_Task statement_. Each line of the data below must be given again exactly as written.

--- Data provided ---

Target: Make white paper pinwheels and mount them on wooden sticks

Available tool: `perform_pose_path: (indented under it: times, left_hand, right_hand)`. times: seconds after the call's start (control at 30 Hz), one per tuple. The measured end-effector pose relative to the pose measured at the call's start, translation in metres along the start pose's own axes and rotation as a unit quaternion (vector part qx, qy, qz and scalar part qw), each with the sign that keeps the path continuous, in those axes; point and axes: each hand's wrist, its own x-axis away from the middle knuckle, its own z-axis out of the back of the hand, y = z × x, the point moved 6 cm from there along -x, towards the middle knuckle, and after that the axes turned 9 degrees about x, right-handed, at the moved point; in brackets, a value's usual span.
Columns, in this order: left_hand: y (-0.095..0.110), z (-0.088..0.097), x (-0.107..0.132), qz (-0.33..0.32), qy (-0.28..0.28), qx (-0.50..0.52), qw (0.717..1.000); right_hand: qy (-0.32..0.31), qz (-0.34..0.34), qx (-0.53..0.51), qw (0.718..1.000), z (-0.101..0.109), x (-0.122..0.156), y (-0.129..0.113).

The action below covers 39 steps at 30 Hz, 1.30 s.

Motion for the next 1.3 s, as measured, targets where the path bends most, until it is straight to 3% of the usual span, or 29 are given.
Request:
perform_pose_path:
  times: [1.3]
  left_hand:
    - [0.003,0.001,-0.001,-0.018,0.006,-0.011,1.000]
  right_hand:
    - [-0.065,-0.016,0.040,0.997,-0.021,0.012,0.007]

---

_Result_.
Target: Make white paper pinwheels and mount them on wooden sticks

Available tool: `perform_pose_path: (indented under it: times, left_hand, right_hand)`. times: seconds after the call's start (control at 30 Hz), one per tuple. The measured end-effector pose relative to the pose measured at the call's start, translation in metres along the start pose's own axes and rotation as a unit quaternion (vector part qx, qy, qz and scalar part qw), each with the sign that keeps the path continuous, in those axes; point and axes: each hand's wrist, its own x-axis away from the middle knuckle, its own z-axis out of the back of the hand, y = z × x, the point moved 6 cm from there along -x, towards the middle knuckle, and after that the axes turned 9 degrees about x, right-handed, at the moved point; in brackets, a value's usual span.
Columns, in this order: left_hand: y (-0.095..0.110), z (-0.088..0.097), x (-0.107..0.132), qz (-0.33..0.32), qy (-0.28..0.28), qx (-0.50..0.52), qw (0.717..1.000); right_hand: qy (-0.32..0.31), qz (-0.34..0.34), qx (-0.53..0.51), qw (0.718..1.000), z (-0.101..0.109), x (-0.122..0.156), y (-0.129..0.113).

The action below covers 39 steps at 30 Hz, 1.30 s.

Motion for the next 1.3 s, as measured, targets where the path bends most, until it is straight to 3% of the usual span, or 29 are given.
Request:
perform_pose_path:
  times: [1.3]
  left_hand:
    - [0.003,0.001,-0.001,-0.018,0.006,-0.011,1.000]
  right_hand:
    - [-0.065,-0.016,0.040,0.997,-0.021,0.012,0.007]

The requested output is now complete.